Task directions
Write out the following records exactly, each one in full.

··········

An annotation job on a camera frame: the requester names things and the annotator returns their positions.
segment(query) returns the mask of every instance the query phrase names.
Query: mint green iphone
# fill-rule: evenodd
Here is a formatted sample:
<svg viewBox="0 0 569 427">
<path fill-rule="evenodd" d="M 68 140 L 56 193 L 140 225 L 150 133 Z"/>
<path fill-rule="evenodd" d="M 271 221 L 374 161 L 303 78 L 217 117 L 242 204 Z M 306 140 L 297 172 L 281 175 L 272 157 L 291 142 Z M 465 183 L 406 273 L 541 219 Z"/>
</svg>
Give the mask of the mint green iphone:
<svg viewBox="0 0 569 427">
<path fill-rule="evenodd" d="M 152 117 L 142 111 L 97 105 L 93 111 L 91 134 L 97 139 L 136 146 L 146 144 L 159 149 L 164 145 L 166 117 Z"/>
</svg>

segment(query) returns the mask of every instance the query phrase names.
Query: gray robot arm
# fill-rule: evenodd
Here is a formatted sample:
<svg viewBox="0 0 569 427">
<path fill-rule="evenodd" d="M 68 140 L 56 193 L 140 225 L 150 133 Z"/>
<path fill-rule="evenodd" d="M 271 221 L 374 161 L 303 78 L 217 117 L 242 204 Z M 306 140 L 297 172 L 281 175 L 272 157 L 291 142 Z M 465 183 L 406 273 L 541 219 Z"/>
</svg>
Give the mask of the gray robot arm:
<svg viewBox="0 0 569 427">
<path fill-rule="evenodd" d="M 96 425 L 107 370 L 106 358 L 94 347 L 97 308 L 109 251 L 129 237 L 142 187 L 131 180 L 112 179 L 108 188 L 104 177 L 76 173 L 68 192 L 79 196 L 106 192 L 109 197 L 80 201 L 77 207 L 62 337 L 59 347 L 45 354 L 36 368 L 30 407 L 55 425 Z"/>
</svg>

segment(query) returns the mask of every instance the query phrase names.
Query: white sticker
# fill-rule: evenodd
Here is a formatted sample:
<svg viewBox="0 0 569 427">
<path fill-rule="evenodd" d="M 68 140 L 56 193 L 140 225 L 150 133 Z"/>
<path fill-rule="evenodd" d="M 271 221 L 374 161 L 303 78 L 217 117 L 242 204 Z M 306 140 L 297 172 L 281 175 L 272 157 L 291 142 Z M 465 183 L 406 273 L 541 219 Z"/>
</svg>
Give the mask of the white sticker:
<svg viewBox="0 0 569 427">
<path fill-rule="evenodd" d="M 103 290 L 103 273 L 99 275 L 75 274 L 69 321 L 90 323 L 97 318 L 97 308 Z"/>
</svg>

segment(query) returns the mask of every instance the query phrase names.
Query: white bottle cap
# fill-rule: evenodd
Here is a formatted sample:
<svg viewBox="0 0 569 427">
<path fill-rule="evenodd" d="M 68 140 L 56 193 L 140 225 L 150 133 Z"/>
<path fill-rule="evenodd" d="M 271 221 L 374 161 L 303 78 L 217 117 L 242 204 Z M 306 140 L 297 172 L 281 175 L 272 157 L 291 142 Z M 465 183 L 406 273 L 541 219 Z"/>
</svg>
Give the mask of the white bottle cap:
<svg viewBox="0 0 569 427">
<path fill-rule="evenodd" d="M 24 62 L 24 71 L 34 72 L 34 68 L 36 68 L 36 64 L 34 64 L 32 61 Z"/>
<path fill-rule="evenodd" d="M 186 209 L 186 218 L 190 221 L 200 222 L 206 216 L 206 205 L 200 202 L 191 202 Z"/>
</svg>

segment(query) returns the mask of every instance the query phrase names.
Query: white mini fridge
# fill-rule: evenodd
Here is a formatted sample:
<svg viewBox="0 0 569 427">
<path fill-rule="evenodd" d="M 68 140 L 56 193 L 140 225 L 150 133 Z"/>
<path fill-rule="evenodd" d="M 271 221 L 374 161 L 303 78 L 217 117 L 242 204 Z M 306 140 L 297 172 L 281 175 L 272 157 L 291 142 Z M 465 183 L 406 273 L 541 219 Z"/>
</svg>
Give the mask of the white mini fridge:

··········

Result of this exercise
An annotation job on a camera frame: the requester names things and the annotator returns their positions.
segment(query) returns the mask of every instance the query phrase names.
Query: mint green iphone
# fill-rule: evenodd
Here is a formatted sample:
<svg viewBox="0 0 569 427">
<path fill-rule="evenodd" d="M 68 140 L 56 193 L 140 225 L 150 133 Z"/>
<path fill-rule="evenodd" d="M 271 221 L 374 161 L 303 78 L 217 117 L 242 204 Z M 306 140 L 297 172 L 281 175 L 272 157 L 291 142 Z M 465 183 L 406 273 L 541 219 Z"/>
</svg>
Give the mask of the mint green iphone:
<svg viewBox="0 0 569 427">
<path fill-rule="evenodd" d="M 152 117 L 142 111 L 97 105 L 93 111 L 91 134 L 97 139 L 136 146 L 146 144 L 159 149 L 164 145 L 166 117 Z"/>
</svg>

segment(query) returns the mask of every instance the query phrase names.
Query: gray robot arm
# fill-rule: evenodd
Here is a formatted sample:
<svg viewBox="0 0 569 427">
<path fill-rule="evenodd" d="M 68 140 L 56 193 L 140 225 L 150 133 Z"/>
<path fill-rule="evenodd" d="M 271 221 L 374 161 L 303 78 L 217 117 L 242 204 Z M 306 140 L 297 172 L 281 175 L 272 157 L 291 142 Z M 465 183 L 406 273 L 541 219 Z"/>
</svg>
Give the mask of the gray robot arm:
<svg viewBox="0 0 569 427">
<path fill-rule="evenodd" d="M 96 425 L 107 370 L 106 358 L 94 347 L 97 308 L 109 251 L 129 237 L 142 187 L 131 180 L 112 179 L 108 188 L 104 177 L 76 173 L 68 192 L 79 196 L 106 192 L 109 197 L 80 201 L 77 207 L 62 337 L 59 347 L 45 354 L 36 368 L 30 407 L 55 425 Z"/>
</svg>

segment(query) returns the mask of every instance the query phrase names.
Query: white sticker
# fill-rule: evenodd
Here is a formatted sample:
<svg viewBox="0 0 569 427">
<path fill-rule="evenodd" d="M 68 140 L 56 193 L 140 225 L 150 133 Z"/>
<path fill-rule="evenodd" d="M 271 221 L 374 161 L 303 78 L 217 117 L 242 204 Z M 306 140 L 297 172 L 281 175 L 272 157 L 291 142 Z M 465 183 L 406 273 L 541 219 Z"/>
</svg>
Give the mask of the white sticker:
<svg viewBox="0 0 569 427">
<path fill-rule="evenodd" d="M 103 290 L 103 273 L 99 275 L 75 274 L 69 321 L 90 323 L 97 318 L 97 308 Z"/>
</svg>

segment(query) returns the mask of every instance the query phrase names.
Query: white bottle cap
# fill-rule: evenodd
Here is a formatted sample:
<svg viewBox="0 0 569 427">
<path fill-rule="evenodd" d="M 68 140 L 56 193 L 140 225 L 150 133 Z"/>
<path fill-rule="evenodd" d="M 271 221 L 374 161 L 303 78 L 217 117 L 242 204 Z M 306 140 L 297 172 L 281 175 L 272 157 L 291 142 Z M 465 183 L 406 273 L 541 219 Z"/>
</svg>
Give the mask of the white bottle cap:
<svg viewBox="0 0 569 427">
<path fill-rule="evenodd" d="M 24 62 L 24 71 L 34 72 L 34 68 L 36 68 L 36 64 L 34 64 L 32 61 Z"/>
<path fill-rule="evenodd" d="M 186 209 L 186 218 L 190 221 L 200 222 L 206 216 L 206 205 L 200 202 L 191 202 Z"/>
</svg>

segment(query) returns the mask of every instance the query phrase names.
Query: white mini fridge
# fill-rule: evenodd
Here is a formatted sample:
<svg viewBox="0 0 569 427">
<path fill-rule="evenodd" d="M 68 140 L 56 193 L 140 225 L 150 133 Z"/>
<path fill-rule="evenodd" d="M 271 221 L 374 161 L 303 78 L 217 117 L 242 204 Z M 306 140 L 297 172 L 281 175 L 272 157 L 291 142 Z M 465 183 L 406 273 L 541 219 Z"/>
</svg>
Give the mask of the white mini fridge:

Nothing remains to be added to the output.